# [TASK REQUIREMENTS]
Looking at the material below, work out how many of its lines hold the string "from". Give that figure alone.

------ DATASET EXTRACT

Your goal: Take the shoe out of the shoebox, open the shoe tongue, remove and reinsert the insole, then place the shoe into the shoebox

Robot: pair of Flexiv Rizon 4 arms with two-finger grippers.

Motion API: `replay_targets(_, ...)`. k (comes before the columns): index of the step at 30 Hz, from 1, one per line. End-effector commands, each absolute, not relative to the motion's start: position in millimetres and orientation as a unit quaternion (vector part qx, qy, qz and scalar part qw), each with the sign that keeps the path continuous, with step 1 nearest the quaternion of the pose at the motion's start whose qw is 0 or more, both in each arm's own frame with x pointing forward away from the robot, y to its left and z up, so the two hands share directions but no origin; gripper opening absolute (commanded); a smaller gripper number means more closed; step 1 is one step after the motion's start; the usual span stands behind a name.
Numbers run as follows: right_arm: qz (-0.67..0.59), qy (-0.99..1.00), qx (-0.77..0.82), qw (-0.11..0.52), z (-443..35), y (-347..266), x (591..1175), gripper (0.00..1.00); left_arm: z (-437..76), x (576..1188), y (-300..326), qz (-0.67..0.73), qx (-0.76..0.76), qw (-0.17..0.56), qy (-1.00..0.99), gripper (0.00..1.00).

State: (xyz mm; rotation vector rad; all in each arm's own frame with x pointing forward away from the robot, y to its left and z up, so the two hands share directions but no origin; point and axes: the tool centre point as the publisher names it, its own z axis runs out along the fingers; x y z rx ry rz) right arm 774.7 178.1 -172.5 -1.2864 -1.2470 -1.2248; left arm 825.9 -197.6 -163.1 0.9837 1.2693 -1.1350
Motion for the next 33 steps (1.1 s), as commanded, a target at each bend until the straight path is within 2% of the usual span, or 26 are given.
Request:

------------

# [RESPONSE TO THE TASK]
2